AVAILABLE RECORDS -
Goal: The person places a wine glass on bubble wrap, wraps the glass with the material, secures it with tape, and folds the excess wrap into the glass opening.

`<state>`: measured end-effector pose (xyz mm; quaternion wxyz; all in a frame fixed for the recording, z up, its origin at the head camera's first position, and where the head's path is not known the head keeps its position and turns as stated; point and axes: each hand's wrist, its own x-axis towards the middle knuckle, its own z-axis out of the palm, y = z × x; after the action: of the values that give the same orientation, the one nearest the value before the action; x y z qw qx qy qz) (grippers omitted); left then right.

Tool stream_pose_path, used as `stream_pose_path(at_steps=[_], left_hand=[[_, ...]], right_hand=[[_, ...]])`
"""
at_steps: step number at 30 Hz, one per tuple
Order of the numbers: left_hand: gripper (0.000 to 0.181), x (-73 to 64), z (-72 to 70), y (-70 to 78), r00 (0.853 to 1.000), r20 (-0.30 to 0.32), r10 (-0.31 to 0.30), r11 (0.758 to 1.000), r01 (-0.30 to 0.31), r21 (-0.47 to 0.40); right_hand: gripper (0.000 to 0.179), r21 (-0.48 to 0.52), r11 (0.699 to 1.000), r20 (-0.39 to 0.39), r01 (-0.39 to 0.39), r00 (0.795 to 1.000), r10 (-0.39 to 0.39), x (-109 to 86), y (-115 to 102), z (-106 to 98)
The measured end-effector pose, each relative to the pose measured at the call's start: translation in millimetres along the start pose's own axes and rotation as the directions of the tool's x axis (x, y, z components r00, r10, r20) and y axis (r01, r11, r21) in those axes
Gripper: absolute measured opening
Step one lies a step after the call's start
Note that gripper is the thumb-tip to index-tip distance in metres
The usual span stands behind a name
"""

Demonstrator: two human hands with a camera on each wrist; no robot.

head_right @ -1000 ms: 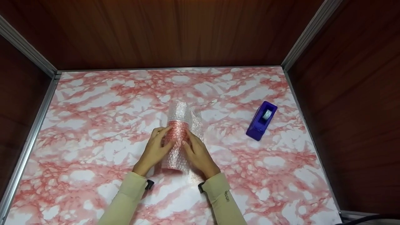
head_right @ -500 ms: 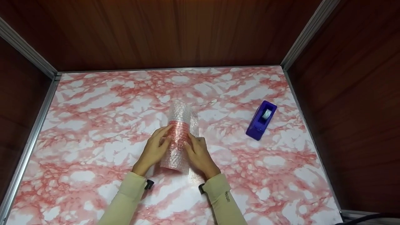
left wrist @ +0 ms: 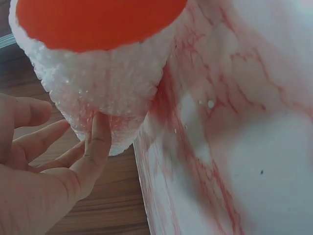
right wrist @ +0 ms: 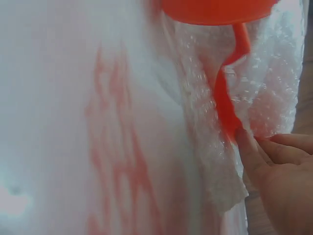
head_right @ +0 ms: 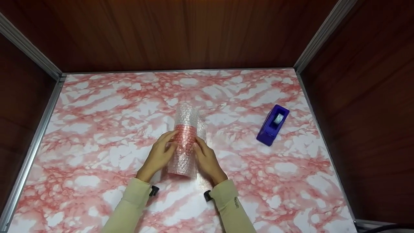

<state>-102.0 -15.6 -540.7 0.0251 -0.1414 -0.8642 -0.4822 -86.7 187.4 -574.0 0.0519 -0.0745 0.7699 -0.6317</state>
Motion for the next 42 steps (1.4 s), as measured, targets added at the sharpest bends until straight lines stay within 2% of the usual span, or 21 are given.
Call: stream_pose_path(at_steps=[6,12,14,18,21,26,29,34,42], left_hand=[[0.047,-0.2,1.2,4.3,1.0,0.022,0.022,1.0,-0.022,0.004],[0.045,1.2,5.9,6.8,0.997,0.014,0.079,0.996,-0.08,0.045],[0.045,1.4,7.9,7.6,0.995,0.009,0.1,0.993,-0.1,0.068],[0.044,1.0,12.5,10.3,0.993,0.004,0.121,0.985,-0.12,0.126],[0.044,0.5,15.8,13.3,0.991,-0.001,0.132,0.977,-0.129,0.172],[0.043,0.9,21.2,18.1,0.989,-0.002,0.15,0.963,-0.146,0.226],[0.044,1.6,24.4,20.3,0.987,-0.001,0.161,0.955,-0.155,0.252],[0.044,3.0,27.8,24.3,0.986,0.006,0.164,0.944,-0.159,0.288],[0.043,4.7,30.8,31.3,0.991,0.028,0.131,0.936,-0.133,0.327]], right_hand=[[0.046,0.104,0.993,0.002,-0.057,0.998,0.057,1.4,1,1],[0.049,0.154,0.981,-0.004,-0.119,0.993,0.121,1.8,2,-3],[0.049,0.14,0.982,-0.009,-0.125,0.992,0.128,2.3,3,-4],[0.048,-0.024,0.995,-0.066,-0.099,0.993,0.097,3.4,6,-8],[0.049,-0.144,0.983,-0.106,-0.112,0.99,0.097,3.3,6,-10],[0.053,-0.172,0.971,-0.13,-0.168,0.981,0.146,3.1,4,-13],[0.053,-0.127,0.972,-0.129,-0.196,0.975,0.18,3.5,4,-16],[0.055,0.002,0.958,-0.128,-0.285,0.951,0.283,3.2,4,-19],[0.049,0.197,0.963,-0.072,-0.186,0.976,0.204,4.4,4,-20]])
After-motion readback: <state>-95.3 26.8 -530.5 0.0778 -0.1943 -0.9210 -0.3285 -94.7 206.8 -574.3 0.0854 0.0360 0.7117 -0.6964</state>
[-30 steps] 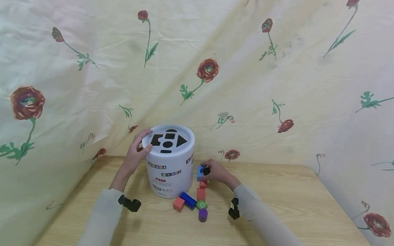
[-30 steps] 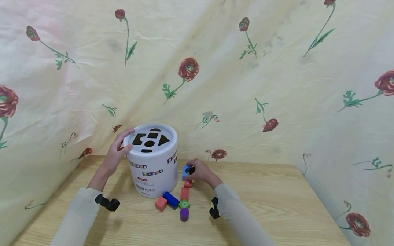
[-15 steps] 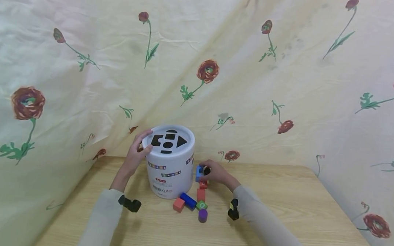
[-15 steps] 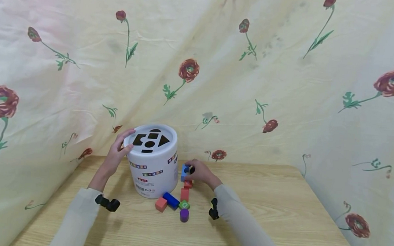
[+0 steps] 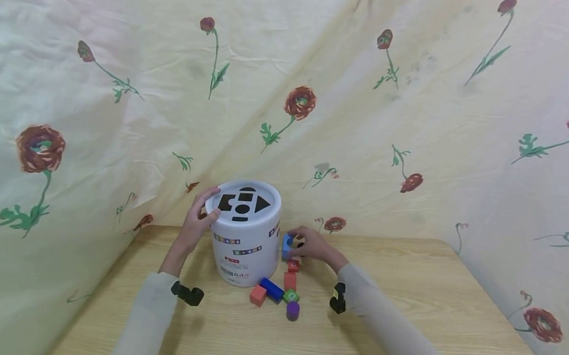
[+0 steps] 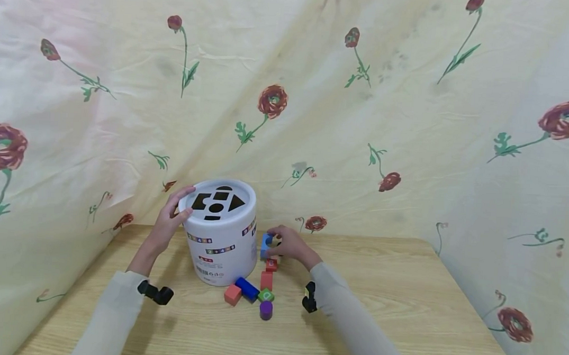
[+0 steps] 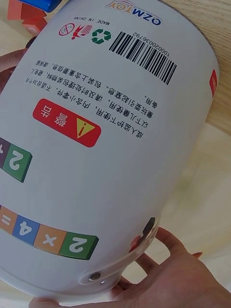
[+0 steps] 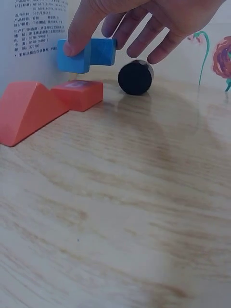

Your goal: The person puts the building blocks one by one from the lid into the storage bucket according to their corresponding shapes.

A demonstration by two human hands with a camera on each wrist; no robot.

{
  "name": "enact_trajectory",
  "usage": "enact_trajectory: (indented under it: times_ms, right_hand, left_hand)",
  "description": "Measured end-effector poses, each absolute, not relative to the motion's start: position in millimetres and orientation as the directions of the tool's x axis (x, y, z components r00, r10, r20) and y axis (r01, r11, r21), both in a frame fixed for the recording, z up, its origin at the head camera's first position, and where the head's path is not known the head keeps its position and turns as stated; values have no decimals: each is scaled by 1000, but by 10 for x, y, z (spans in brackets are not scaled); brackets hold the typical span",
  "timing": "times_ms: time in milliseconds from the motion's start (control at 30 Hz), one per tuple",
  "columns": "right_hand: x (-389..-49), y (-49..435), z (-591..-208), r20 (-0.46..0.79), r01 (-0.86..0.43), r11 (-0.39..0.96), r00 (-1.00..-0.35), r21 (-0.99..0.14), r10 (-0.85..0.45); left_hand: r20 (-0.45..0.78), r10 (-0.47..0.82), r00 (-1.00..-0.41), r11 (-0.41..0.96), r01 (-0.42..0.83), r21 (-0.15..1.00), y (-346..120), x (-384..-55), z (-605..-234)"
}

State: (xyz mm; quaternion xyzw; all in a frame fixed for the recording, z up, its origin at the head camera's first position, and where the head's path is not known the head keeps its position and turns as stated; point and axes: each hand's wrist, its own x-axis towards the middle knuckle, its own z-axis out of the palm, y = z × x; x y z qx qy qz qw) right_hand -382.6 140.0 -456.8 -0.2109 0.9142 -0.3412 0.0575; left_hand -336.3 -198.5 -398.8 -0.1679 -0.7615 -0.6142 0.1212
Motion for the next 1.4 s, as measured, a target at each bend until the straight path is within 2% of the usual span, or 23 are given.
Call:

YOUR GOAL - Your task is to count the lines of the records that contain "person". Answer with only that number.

RESPONSE BOX - 2